Top of Dataset excerpt

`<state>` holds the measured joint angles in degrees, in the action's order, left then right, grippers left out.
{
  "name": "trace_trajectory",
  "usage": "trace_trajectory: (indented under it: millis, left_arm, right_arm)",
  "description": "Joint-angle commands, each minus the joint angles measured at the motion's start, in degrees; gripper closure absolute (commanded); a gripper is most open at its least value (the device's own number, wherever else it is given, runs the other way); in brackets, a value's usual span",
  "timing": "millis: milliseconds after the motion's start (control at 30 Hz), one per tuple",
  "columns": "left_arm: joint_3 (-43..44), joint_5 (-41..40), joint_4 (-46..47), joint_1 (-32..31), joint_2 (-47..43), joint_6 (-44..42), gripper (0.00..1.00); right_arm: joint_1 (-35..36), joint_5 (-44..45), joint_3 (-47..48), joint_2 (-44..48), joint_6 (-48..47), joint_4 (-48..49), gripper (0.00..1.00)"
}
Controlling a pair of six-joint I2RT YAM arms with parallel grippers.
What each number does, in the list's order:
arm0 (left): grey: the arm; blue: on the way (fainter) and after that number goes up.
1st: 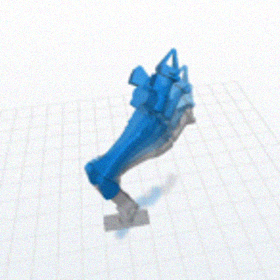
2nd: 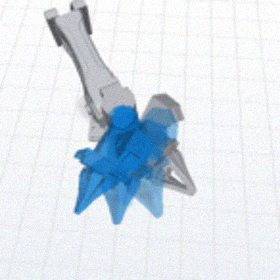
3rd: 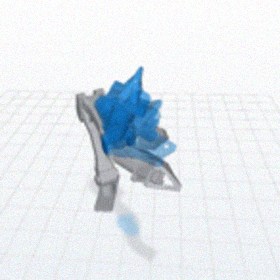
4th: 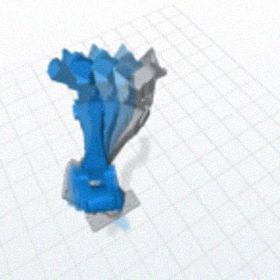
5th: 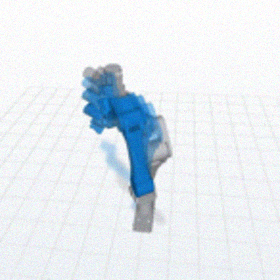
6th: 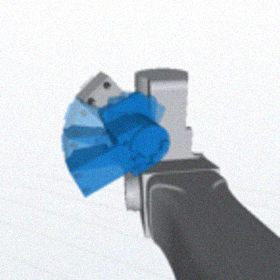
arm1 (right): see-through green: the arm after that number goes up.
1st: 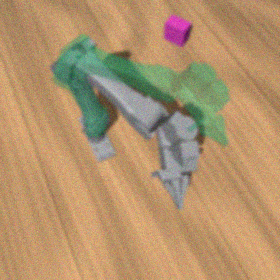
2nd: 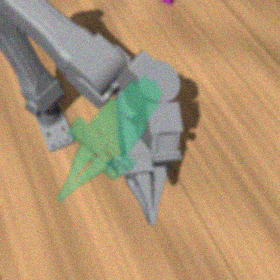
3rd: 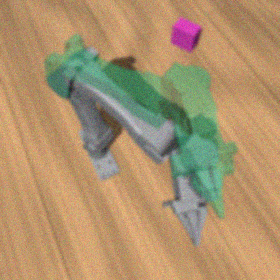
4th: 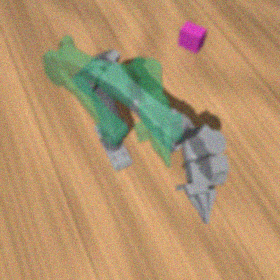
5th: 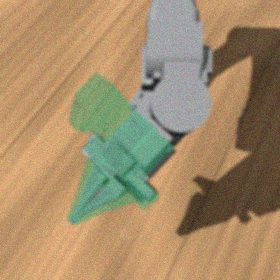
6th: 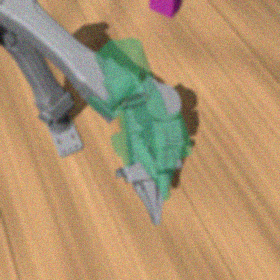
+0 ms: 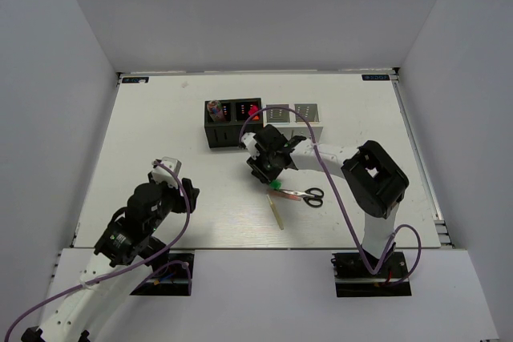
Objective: Sort the stationery into containers
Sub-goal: Pick up the pen from the center of the board.
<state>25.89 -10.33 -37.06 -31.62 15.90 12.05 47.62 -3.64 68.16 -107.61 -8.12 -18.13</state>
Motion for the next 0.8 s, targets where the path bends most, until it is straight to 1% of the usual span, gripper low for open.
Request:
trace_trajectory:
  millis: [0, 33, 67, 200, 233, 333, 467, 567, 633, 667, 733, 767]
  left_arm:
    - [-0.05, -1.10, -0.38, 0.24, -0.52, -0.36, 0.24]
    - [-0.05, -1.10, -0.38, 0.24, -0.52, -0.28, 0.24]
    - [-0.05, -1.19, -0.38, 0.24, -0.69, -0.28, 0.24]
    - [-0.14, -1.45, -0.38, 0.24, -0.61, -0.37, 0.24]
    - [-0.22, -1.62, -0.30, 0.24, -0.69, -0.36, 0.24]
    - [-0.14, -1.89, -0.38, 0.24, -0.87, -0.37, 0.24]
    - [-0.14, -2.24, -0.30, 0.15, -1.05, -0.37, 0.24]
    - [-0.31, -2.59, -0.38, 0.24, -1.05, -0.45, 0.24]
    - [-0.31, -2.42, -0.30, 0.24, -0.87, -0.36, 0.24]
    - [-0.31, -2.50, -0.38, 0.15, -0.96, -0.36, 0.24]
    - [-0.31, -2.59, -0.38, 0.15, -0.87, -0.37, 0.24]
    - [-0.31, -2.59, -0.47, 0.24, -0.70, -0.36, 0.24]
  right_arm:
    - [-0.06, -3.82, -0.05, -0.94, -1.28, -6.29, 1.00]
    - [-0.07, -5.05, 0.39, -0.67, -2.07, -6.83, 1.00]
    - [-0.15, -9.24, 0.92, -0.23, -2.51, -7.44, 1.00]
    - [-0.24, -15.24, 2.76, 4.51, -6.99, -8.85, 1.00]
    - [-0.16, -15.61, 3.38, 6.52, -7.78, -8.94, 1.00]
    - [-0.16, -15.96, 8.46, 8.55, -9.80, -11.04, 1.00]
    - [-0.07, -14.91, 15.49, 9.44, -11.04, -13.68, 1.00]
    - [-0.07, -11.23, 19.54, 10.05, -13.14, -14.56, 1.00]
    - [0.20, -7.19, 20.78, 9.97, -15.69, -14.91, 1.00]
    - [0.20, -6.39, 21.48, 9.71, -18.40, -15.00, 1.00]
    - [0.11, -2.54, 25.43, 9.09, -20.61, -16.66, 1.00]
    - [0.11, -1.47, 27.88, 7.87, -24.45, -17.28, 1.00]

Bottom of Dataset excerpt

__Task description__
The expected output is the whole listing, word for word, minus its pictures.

__The answer__
`<state>` holds the measured joint angles in degrees, in the action's order, left then right, grippers left out.
{
  "name": "trace_trajectory",
  "usage": "trace_trajectory: (indented under it: millis, left_arm, right_arm)",
  "description": "Joint-angle commands, each minus the joint angles measured at the motion's start, in degrees; gripper closure absolute (commanded); a gripper is most open at its least value (the device's own number, wherever else it is given, runs the other way); in brackets, a value's usual span",
  "timing": "millis: milliseconds after the motion's start (control at 30 Hz), one per tuple",
  "columns": "left_arm: joint_3 (-43..44), joint_5 (-41..40), joint_4 (-46..47), joint_1 (-32..31), joint_2 (-47..43), joint_6 (-44..42), gripper (0.00..1.00); right_arm: joint_1 (-35..36), joint_5 (-44..45), joint_3 (-47..48), joint_2 (-44..48), joint_6 (-48..47), joint_4 (-48..49), gripper (0.00..1.00)"
}
Controlling a pair of six-joint I2RT YAM arms with parallel grippers.
What each number does, in the list's order:
arm0 (left): grey: the arm; blue: on the way (fainter) and after that number goes up.
1st: 
2nd: 
3rd: 
4th: 
5th: 
6th: 
arm1 (right): see-through green: the arm after that number goes up.
1st: 
2nd: 
3rd: 
4th: 
5th: 
6th: 
+0 ms: 
Objective: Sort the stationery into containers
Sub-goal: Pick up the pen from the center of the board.
<state>25.89 -10.33 -37.06 -31.62 15.90 12.05 47.62 -3.64 68.16 -107.61 -8.12 -18.13</state>
Motion for the next 0.8 s, targets where the path bends most, until it is straight to 1% of the usual span, gripper low for open.
Request:
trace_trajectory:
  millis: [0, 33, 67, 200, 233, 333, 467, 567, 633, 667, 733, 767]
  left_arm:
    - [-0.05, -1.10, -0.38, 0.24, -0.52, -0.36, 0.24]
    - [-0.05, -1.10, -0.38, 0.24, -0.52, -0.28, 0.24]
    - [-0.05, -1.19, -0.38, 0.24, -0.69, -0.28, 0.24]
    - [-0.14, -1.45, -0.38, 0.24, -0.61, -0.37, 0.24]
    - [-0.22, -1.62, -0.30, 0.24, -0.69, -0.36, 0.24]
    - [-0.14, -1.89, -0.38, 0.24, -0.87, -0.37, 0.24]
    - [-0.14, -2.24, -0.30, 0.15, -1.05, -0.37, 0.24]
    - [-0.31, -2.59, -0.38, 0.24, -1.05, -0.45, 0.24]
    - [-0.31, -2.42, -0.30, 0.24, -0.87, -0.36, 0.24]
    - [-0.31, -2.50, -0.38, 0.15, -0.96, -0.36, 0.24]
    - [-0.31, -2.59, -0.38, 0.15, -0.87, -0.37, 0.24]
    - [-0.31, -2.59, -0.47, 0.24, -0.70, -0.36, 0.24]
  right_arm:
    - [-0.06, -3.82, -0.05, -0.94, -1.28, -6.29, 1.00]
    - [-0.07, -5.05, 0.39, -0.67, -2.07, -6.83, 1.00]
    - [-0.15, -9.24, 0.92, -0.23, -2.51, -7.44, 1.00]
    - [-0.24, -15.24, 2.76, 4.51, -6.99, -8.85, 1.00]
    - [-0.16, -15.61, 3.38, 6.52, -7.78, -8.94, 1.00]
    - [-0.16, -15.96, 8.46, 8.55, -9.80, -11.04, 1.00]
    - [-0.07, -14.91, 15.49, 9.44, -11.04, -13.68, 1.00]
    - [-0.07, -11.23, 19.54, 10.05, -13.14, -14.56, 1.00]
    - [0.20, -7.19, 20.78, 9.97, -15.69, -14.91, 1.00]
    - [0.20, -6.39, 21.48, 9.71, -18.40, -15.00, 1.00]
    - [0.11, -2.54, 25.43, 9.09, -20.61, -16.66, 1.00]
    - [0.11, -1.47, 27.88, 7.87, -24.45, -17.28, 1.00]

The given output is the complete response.